Compte rendu du 8 décembre 2015

ANOM : l’état civil de l’Indochine bientôt en ligne

Catégorie : Archives  |  le 07 Décembre 2015 par Guillaume de Morant« >le site içi
indochine

Les Archives nationales d’Outre-Mer préparent une mise en ligne intéressant l’Indochine. Il s’agit de l’état-civil de ces anciens territoires pour la période 1861-1912. L’Indochine, c’était le protectorat français de l’Annam, le Tonkin, la Cochinchine, respectivement aujourd’hui au centre, au nord et au sud du Viet-Nam, le Cambodge
et le Laos. La date de début des registres conservés peut présenter des variantes et selon le territoire concerné, la série peut commencer plus tard. Par exemple, Annam en 1871, mais Saigon en Cochinchine débute 10 ans plus tôt.

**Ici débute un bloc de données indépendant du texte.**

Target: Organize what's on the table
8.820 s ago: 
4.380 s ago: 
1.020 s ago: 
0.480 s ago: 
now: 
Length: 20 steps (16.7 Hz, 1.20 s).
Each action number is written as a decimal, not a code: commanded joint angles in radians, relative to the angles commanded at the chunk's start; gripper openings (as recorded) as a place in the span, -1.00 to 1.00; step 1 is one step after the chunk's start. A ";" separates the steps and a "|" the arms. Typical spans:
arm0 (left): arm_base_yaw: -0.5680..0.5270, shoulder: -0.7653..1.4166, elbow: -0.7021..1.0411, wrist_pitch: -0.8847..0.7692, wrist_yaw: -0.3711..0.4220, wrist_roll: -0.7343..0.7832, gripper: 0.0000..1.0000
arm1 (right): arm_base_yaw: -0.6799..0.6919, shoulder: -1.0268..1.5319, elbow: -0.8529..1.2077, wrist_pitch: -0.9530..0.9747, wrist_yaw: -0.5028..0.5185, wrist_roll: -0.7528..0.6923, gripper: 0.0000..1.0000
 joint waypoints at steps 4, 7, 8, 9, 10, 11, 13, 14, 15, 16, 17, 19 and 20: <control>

La date de mise en ligne n’est pas encore fixée, mais elle serait très proche, au plus tôt vers Noël 2015, sinon courant janvier 2016. Les Archives nationales d’Outre-Mer pratiquent une politique régulière de publication sur Internet avec par exemple la mise en ligne récente de l’état civil de la Polynésie. L’accès est parfois un peu déroutant, il existe en effet deux sites distincts, l’un pour la présentation générale des ressources accessible ici l’autre, le portail d’accès aux inventaires, instruments de recherche et images en ligne IREL accessible ici. Et sur Mac, des messages intempestifs de mise à jour Java viennent parfois perturber l’utilisateur. Mais il est facile de passer outre et de consulter les actes numérisés.   Ici le site.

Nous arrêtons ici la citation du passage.